Recent studies have proven that consumption of one half of a clove of garlic daily will help fight cancer, promote cardiovascular health and decrease your LDL levels and increase your HDL (you guessed it, good cholesterol) levels. Moreover, in studies involving mice and various strains of pathogens, garlic has been proven effective in its use as an anti-biotic. If you're in need of an immune system boost, you can pop some garlic pills which are available at most pharmacies, or you can head over to your local Italian restaurant and load up on one of the oldest cultivated plants in the world.

Finally are two superfoods that compliment each other's flavors perfectly - honey and cinnamon. Honey, which is loaded with anti-oxidants, fights cancer and keeps your blood sugar at an optimal level longer, as opposed to artificial or cane based sugars. Discoveries of the benefits of cinnamon for people who suffer from type II diabetes have been tremendous. A control group was given half a teaspoon of fresh ground cinnamon daily and it resulted in a decrease in the overall group's cholesterol, LDLs, triglycerides and, most importantly in this case, glucose levels.

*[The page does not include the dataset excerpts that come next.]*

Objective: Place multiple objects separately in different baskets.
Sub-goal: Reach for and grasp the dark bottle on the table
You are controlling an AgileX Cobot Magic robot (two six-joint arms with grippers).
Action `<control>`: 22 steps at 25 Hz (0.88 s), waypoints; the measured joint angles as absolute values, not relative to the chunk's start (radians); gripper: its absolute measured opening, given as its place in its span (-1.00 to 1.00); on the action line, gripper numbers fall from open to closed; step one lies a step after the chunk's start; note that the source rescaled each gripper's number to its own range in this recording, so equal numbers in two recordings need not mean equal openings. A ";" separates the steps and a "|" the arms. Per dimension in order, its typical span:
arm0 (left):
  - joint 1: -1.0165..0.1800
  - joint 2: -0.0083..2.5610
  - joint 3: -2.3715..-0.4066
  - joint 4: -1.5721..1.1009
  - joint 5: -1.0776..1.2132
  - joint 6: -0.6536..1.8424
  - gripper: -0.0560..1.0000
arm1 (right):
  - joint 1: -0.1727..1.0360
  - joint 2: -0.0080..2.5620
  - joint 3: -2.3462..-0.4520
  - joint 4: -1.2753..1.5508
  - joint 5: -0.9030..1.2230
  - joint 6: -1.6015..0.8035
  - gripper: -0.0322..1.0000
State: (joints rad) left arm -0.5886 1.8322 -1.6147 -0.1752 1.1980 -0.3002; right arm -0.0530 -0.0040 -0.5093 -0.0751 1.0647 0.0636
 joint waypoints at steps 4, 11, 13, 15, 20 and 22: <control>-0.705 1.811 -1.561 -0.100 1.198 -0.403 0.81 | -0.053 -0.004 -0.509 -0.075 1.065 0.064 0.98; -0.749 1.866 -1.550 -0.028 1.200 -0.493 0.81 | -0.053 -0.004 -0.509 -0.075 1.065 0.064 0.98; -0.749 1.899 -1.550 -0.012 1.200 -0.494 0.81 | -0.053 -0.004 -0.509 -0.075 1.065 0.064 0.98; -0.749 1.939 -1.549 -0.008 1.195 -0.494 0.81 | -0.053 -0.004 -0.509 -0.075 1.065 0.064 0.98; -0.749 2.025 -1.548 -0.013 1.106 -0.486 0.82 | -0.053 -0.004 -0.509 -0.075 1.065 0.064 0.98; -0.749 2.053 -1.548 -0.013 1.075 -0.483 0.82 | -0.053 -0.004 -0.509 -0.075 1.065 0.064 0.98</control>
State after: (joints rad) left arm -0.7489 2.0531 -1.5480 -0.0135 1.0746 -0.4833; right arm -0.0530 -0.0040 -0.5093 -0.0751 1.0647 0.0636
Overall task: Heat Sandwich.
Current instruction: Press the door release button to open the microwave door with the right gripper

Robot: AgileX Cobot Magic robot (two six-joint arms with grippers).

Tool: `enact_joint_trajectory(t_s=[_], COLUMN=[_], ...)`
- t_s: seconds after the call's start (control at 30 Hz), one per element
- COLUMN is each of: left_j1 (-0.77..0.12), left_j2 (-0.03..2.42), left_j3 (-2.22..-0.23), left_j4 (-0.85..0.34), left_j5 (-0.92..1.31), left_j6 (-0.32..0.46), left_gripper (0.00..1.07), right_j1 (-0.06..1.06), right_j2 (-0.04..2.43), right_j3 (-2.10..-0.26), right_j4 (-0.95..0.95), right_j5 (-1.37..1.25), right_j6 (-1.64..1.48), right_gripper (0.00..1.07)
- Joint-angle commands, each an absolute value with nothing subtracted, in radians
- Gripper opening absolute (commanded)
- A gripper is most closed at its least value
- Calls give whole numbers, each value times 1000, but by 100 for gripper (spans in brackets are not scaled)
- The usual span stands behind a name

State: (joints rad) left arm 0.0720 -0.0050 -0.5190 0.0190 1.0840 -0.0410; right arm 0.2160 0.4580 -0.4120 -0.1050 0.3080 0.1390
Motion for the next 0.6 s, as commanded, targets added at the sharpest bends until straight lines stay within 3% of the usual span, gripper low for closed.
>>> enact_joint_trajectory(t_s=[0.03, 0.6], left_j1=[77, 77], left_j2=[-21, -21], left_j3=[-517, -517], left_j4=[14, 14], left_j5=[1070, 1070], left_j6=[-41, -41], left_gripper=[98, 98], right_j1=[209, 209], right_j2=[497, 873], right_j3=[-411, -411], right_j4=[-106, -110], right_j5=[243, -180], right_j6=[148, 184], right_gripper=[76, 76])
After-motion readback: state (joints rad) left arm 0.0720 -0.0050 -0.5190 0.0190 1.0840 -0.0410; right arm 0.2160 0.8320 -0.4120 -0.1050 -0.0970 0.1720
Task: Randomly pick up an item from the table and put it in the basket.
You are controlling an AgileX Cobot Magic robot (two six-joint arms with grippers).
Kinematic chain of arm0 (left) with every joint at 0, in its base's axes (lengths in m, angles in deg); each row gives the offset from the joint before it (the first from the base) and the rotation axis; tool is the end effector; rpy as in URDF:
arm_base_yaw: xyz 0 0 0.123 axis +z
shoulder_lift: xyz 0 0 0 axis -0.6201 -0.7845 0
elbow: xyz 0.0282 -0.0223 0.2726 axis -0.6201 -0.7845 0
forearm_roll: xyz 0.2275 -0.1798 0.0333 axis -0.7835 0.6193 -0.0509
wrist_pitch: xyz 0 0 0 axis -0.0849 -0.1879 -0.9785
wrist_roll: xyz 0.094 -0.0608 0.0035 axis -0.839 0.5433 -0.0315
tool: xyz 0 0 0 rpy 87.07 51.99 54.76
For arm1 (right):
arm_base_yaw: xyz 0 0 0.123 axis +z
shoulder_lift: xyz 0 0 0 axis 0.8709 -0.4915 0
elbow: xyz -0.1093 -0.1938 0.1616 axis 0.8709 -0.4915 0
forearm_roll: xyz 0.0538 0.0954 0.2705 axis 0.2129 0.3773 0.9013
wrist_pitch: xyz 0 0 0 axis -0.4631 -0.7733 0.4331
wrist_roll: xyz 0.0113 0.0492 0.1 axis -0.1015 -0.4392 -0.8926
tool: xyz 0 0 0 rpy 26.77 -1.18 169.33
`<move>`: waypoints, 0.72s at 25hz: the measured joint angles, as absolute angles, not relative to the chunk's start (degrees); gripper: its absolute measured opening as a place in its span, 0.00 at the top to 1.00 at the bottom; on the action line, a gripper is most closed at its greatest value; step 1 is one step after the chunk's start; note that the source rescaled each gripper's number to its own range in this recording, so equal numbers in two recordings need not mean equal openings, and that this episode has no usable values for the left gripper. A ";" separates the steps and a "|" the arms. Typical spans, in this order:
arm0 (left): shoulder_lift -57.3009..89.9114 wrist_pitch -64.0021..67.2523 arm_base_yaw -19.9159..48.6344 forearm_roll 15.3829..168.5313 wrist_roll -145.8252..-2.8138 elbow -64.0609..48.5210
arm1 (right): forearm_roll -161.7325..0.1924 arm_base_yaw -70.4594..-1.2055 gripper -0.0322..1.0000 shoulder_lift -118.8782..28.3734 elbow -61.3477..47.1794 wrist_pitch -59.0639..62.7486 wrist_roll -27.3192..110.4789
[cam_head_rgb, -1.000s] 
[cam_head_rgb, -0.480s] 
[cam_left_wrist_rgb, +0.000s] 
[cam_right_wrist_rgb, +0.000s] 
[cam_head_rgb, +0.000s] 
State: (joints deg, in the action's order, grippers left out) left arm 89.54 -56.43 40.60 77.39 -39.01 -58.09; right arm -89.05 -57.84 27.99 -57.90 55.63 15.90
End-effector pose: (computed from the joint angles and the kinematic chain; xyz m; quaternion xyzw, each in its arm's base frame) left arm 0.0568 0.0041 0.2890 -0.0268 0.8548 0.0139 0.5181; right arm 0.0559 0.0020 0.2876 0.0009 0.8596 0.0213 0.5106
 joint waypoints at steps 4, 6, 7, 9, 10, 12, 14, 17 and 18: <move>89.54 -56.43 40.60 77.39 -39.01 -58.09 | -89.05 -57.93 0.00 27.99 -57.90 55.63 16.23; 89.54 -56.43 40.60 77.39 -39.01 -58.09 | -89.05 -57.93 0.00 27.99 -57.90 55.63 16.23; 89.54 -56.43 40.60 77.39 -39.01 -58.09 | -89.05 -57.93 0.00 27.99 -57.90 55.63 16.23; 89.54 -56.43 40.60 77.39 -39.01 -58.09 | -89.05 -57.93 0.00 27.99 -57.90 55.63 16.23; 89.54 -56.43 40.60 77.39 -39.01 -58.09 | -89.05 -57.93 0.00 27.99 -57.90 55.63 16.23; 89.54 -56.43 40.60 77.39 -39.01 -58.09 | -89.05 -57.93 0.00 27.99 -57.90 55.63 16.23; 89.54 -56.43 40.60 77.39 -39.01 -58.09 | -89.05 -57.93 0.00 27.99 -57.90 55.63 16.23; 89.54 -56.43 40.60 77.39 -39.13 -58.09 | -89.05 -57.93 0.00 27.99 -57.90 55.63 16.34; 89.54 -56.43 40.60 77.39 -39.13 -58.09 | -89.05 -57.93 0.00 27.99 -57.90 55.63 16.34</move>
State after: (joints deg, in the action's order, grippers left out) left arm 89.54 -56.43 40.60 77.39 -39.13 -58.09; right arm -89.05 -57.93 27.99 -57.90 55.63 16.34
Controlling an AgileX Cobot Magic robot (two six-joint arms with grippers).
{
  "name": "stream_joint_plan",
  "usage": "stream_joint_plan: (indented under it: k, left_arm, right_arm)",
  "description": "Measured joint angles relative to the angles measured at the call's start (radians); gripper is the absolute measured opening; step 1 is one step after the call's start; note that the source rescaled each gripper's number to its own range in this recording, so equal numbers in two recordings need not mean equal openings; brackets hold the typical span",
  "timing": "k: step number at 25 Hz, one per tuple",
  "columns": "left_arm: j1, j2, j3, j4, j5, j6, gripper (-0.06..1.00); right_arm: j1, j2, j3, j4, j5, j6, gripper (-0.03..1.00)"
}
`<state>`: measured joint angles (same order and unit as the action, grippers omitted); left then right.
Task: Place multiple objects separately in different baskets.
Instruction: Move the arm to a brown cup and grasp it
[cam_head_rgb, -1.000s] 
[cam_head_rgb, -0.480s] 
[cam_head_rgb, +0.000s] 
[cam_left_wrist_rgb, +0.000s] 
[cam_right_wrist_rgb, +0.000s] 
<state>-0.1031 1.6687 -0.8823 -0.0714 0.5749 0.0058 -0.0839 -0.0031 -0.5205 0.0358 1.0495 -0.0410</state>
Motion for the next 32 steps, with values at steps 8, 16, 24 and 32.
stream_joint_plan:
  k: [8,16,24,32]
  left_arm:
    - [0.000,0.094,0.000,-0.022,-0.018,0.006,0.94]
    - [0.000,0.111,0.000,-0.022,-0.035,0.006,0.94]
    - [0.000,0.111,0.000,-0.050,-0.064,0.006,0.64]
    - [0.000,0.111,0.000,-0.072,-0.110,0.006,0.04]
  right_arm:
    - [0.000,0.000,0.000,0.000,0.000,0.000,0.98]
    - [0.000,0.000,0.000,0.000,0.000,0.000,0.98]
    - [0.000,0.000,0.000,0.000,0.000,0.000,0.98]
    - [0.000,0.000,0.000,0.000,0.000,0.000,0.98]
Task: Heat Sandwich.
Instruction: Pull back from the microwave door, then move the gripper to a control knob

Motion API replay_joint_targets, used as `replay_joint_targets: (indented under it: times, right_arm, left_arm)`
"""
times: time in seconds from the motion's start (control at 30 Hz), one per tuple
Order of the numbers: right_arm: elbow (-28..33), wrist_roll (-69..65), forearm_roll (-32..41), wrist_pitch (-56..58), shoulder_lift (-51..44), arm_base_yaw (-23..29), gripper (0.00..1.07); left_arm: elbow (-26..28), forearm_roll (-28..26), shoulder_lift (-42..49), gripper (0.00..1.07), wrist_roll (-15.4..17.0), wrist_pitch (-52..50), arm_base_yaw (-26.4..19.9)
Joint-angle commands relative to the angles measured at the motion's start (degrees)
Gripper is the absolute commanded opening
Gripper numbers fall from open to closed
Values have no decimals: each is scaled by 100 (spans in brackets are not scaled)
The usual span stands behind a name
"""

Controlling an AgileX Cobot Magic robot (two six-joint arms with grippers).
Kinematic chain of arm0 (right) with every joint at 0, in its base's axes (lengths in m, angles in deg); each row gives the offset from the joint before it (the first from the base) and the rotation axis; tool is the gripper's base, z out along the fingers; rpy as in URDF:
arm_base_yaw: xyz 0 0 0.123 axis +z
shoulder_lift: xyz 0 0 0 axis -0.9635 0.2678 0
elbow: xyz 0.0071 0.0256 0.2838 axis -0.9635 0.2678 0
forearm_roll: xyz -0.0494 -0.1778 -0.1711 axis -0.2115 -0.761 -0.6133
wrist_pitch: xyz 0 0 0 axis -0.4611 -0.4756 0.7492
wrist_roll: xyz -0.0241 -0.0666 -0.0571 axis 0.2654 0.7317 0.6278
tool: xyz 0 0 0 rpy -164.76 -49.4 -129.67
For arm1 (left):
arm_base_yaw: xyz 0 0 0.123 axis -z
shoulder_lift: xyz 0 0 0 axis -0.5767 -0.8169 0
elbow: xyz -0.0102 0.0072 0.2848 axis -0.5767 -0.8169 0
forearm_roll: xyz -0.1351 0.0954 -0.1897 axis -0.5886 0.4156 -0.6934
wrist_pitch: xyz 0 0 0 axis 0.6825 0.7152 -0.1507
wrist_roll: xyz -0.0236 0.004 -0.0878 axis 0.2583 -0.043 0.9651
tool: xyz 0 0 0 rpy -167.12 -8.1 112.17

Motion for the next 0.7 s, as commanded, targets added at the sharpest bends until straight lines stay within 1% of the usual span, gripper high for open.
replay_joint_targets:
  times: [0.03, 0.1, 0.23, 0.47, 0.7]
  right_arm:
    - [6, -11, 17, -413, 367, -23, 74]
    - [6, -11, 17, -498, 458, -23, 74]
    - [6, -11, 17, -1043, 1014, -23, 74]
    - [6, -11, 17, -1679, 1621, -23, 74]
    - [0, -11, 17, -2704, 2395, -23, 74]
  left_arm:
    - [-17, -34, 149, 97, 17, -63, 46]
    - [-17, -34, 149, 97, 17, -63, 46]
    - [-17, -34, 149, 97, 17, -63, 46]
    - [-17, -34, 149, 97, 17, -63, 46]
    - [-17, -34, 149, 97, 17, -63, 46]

Lastly, I've included a tasty recipe that uses simple ingredients and two of the superfoods. Not only is this recipe a steady source of energy and good for you, but the ingredients are all readily available and can even be found in the dining commons. It is what is referred to as the Jerry Seinfeld. This signature snack, according to the well-known comedian, helped him survive his first few years as a new comedian.

Peanut Butter & Co. is a unique restaurant in Greenwich Village, N.Y., serving up an entirely peanut butter based menu. The Jerry Seinfeld is a staple on this New York City hangout's menu. Although peanut butter did not make the cut on the superfoods list, it does have an excellent nutritional properties and it has an exceptional source of protein and niacin, which increases your HDLs. The Jerry Seinfeld consists of a toasted New York Bagel (wheat if possible), a couple of tablespoons of peanut butter, a drizzle of honey and a final dusting of cinnamon.

As you can see, good nutrition doesn't have to be flavorless, restrictive or boring. Simply by incorporating some of Dr. Stephen Pratt's superfoods in your diet, you will already be well on your way to a healthier lifestyle with just a few easy-to-make food choices.